Task:
From the first line to the last, reproduce the material exactly.

Data to examine:
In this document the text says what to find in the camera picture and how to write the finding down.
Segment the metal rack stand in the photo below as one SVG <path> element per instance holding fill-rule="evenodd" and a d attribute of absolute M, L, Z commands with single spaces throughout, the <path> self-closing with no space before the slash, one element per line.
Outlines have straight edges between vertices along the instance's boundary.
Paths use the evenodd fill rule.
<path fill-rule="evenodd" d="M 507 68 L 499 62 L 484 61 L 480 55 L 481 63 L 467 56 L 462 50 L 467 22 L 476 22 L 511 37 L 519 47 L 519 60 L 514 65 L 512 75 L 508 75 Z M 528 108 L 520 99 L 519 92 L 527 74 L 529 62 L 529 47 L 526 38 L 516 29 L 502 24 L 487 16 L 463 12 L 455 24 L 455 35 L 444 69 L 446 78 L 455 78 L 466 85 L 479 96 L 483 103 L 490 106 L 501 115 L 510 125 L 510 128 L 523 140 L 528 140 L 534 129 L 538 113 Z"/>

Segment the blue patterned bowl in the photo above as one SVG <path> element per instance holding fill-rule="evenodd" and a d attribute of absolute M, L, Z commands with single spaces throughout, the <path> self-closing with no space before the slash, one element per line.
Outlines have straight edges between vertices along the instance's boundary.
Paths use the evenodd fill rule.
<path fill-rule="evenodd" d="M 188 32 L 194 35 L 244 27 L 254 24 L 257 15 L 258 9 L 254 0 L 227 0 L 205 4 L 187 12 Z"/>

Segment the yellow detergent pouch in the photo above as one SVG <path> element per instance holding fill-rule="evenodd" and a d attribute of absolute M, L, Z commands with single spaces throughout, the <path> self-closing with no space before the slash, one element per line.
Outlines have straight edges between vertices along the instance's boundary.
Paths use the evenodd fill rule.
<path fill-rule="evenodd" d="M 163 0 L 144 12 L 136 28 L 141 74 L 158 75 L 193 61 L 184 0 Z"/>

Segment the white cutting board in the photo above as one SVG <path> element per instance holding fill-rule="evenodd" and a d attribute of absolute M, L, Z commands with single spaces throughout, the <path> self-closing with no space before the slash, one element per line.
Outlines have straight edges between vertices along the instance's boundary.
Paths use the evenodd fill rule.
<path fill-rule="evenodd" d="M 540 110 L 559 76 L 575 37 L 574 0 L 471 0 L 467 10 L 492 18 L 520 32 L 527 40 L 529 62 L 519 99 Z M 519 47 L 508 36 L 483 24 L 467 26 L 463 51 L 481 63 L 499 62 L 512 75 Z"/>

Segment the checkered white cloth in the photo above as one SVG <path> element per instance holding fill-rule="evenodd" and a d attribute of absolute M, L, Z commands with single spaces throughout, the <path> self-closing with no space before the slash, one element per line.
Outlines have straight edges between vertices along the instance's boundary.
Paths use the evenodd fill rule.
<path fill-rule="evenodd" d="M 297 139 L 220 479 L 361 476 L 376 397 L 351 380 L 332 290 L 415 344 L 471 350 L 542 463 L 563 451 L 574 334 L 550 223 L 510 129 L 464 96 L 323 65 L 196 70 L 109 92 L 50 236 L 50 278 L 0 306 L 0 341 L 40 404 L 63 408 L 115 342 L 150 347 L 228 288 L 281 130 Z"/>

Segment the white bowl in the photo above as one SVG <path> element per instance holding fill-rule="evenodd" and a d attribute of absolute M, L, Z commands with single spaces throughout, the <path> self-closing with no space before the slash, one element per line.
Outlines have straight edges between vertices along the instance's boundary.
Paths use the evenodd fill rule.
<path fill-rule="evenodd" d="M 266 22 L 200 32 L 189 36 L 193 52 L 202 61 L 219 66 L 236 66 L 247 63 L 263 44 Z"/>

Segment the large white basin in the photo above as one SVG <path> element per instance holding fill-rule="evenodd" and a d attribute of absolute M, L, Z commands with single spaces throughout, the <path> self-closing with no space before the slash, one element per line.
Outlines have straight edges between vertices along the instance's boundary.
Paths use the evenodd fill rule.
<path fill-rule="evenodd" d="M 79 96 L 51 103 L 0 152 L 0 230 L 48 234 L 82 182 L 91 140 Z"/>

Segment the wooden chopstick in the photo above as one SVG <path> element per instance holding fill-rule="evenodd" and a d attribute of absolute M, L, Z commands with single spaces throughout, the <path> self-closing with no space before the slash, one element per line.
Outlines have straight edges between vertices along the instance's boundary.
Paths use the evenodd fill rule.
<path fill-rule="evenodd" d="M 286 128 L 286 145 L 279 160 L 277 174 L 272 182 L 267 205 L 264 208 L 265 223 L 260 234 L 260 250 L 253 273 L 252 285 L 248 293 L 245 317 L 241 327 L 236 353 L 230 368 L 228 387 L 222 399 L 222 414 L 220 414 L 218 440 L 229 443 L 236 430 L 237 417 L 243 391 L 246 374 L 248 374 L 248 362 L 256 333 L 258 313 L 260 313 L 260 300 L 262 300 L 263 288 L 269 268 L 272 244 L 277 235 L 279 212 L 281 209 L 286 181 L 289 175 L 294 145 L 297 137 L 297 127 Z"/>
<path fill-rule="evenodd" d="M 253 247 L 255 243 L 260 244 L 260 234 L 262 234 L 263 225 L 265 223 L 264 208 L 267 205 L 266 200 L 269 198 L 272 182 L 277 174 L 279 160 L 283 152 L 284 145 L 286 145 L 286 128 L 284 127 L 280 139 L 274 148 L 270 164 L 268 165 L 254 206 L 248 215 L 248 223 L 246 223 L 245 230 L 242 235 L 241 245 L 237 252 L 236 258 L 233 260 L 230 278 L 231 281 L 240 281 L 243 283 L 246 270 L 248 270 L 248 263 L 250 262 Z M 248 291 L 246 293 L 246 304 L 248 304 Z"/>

Solved problem:
In this document the text says what to find in the camera picture and how to write the finding down.
Segment the metal rack stand in the photo below as one SVG <path> element per instance holding fill-rule="evenodd" and a d attribute of absolute M, L, Z commands with single spaces throughout, the <path> self-closing with no space before the slash, one element per line.
Outlines have straight edges between vertices along the instance's boundary.
Paths use the evenodd fill rule.
<path fill-rule="evenodd" d="M 507 68 L 499 62 L 484 61 L 480 55 L 481 63 L 467 56 L 462 50 L 467 22 L 476 22 L 511 37 L 519 47 L 519 60 L 514 65 L 512 75 L 508 75 Z M 528 108 L 520 99 L 519 92 L 527 74 L 529 62 L 529 47 L 526 38 L 516 29 L 502 24 L 487 16 L 463 12 L 455 24 L 455 35 L 444 69 L 446 78 L 455 78 L 466 85 L 479 96 L 483 103 L 490 106 L 501 115 L 510 125 L 510 128 L 523 140 L 528 140 L 534 129 L 538 113 Z"/>

Segment the blue patterned bowl in the photo above as one SVG <path> element per instance holding fill-rule="evenodd" and a d attribute of absolute M, L, Z commands with single spaces throughout, the <path> self-closing with no space before the slash, one element per line.
Outlines have straight edges between vertices along the instance's boundary.
Paths use the evenodd fill rule.
<path fill-rule="evenodd" d="M 188 32 L 194 35 L 244 27 L 254 24 L 257 15 L 258 9 L 254 0 L 227 0 L 205 4 L 187 12 Z"/>

Segment the yellow detergent pouch in the photo above as one SVG <path> element per instance holding fill-rule="evenodd" and a d attribute of absolute M, L, Z commands with single spaces throughout, the <path> self-closing with no space before the slash, one element per line.
Outlines have straight edges between vertices along the instance's boundary.
Paths use the evenodd fill rule.
<path fill-rule="evenodd" d="M 163 0 L 144 12 L 136 28 L 141 74 L 158 75 L 193 61 L 184 0 Z"/>

Segment the white cutting board in the photo above as one SVG <path> element per instance holding fill-rule="evenodd" and a d attribute of absolute M, L, Z commands with single spaces throughout, the <path> self-closing with no space before the slash, one element per line.
Outlines have straight edges between vertices along the instance's boundary.
Paths use the evenodd fill rule.
<path fill-rule="evenodd" d="M 540 110 L 559 76 L 575 37 L 574 0 L 471 0 L 467 10 L 492 18 L 520 32 L 527 40 L 529 62 L 519 99 Z M 519 47 L 508 36 L 483 24 L 467 26 L 463 51 L 481 63 L 499 62 L 512 75 Z"/>

Segment the checkered white cloth in the photo above as one SVG <path> element per instance holding fill-rule="evenodd" and a d attribute of absolute M, L, Z commands with single spaces throughout, the <path> self-closing with no space before the slash, one element per line.
Outlines have straight edges between vertices along the instance's boundary.
Paths use the evenodd fill rule.
<path fill-rule="evenodd" d="M 297 139 L 220 479 L 361 476 L 376 397 L 351 380 L 332 290 L 415 344 L 471 350 L 542 463 L 563 451 L 574 334 L 550 223 L 510 129 L 464 96 L 323 65 L 196 70 L 109 92 L 50 236 L 50 278 L 0 306 L 0 341 L 40 404 L 63 408 L 115 342 L 150 347 L 228 288 L 281 130 Z"/>

Segment the white bowl in the photo above as one SVG <path> element per instance holding fill-rule="evenodd" and a d attribute of absolute M, L, Z commands with single spaces throughout, the <path> self-closing with no space before the slash, one element per line.
Outlines have straight edges between vertices along the instance's boundary.
Paths use the evenodd fill rule.
<path fill-rule="evenodd" d="M 266 22 L 200 32 L 189 36 L 193 52 L 202 61 L 219 66 L 236 66 L 247 63 L 263 44 Z"/>

Segment the large white basin in the photo above as one SVG <path> element per instance holding fill-rule="evenodd" and a d attribute of absolute M, L, Z commands with single spaces throughout, the <path> self-closing with no space before the slash, one element per line.
Outlines have straight edges between vertices along the instance's boundary.
Paths use the evenodd fill rule.
<path fill-rule="evenodd" d="M 79 96 L 51 103 L 0 152 L 0 230 L 48 234 L 82 182 L 91 140 Z"/>

Segment the wooden chopstick in the photo above as one SVG <path> element per instance holding fill-rule="evenodd" and a d attribute of absolute M, L, Z commands with single spaces throughout, the <path> self-closing with no space before the slash, one element per line.
Outlines have straight edges between vertices along the instance's boundary.
Paths use the evenodd fill rule.
<path fill-rule="evenodd" d="M 286 128 L 286 145 L 279 160 L 277 174 L 272 182 L 267 205 L 264 208 L 265 223 L 260 234 L 260 250 L 253 273 L 252 285 L 248 293 L 245 317 L 241 327 L 236 353 L 230 368 L 228 387 L 222 399 L 222 414 L 220 414 L 218 440 L 229 443 L 236 430 L 237 417 L 243 391 L 246 374 L 248 374 L 248 362 L 256 333 L 258 313 L 260 313 L 260 300 L 262 300 L 263 288 L 269 268 L 272 244 L 277 235 L 279 212 L 281 209 L 286 181 L 289 175 L 294 145 L 297 137 L 297 127 Z"/>
<path fill-rule="evenodd" d="M 253 247 L 255 243 L 260 244 L 260 234 L 262 234 L 263 225 L 265 223 L 264 208 L 267 205 L 266 200 L 269 198 L 272 182 L 277 174 L 279 160 L 283 152 L 284 145 L 286 145 L 286 128 L 284 127 L 280 139 L 274 148 L 270 164 L 268 165 L 254 206 L 248 215 L 248 223 L 246 223 L 245 230 L 242 235 L 241 245 L 237 252 L 236 258 L 233 260 L 230 278 L 231 281 L 240 281 L 243 283 L 246 270 L 248 270 L 248 263 L 250 262 Z M 248 291 L 246 293 L 246 304 L 248 304 Z"/>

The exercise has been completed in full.